» **Work request**
Please print the line that holds "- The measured" and each line after it to the end of the data, word for word, without any pictures.
++++ Provided data
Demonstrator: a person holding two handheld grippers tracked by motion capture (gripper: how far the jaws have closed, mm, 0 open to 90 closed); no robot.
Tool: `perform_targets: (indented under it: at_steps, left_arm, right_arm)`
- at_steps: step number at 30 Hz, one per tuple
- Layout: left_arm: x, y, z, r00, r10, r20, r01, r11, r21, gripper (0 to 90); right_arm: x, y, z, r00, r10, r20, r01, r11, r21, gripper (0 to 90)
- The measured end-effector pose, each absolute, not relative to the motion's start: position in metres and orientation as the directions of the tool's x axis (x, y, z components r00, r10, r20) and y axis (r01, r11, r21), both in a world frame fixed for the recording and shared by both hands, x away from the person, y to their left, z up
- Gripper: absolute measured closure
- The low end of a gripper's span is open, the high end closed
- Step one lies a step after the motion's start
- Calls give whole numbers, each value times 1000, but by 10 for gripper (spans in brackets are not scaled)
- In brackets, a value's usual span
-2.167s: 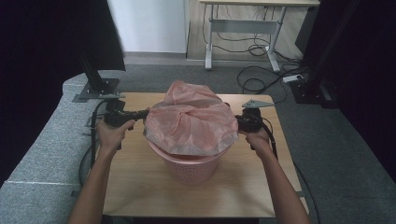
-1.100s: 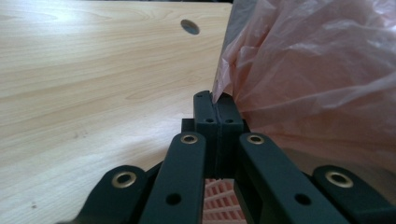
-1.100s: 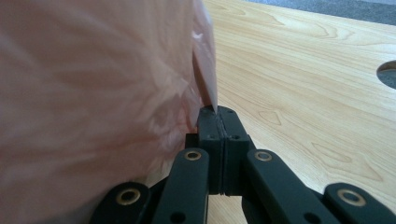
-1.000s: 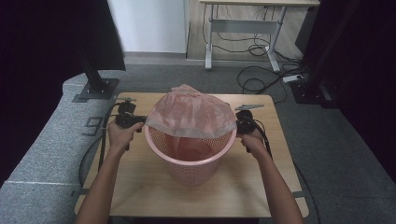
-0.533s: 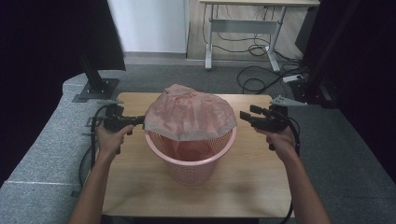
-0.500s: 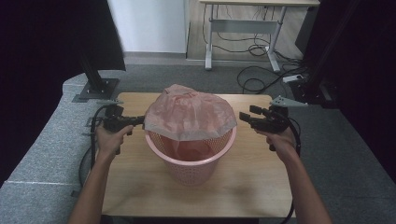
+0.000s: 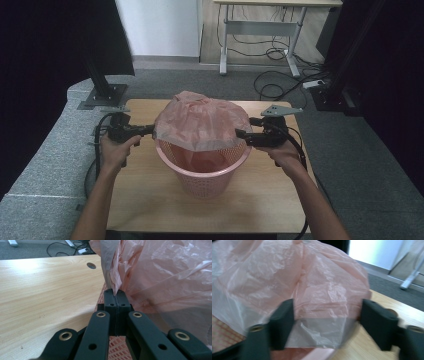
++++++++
» **Exercise output**
- The measured end-effector pose, each absolute, not relative to the motion's start: position in metres and orientation as the directions of the tool's x axis (x, y, z components r00, r10, r20) and y axis (r01, r11, r21), both in a world frame fixed for the recording and shared by both hands, x away from the person, y to their left, z up
- Gripper: absolute measured closure
- The low end of a gripper's span is open, the high end closed
- Step one lies a step after the motion's start
- Calls give whole numbers, each value times 1000, but by 10 for gripper (spans in brackets are not scaled)
- In brackets, a value's usual span
-2.167s: 
-1.100s: 
-1.100s: 
-1.000s: 
-0.533s: 
-0.500s: 
+0.000s: 

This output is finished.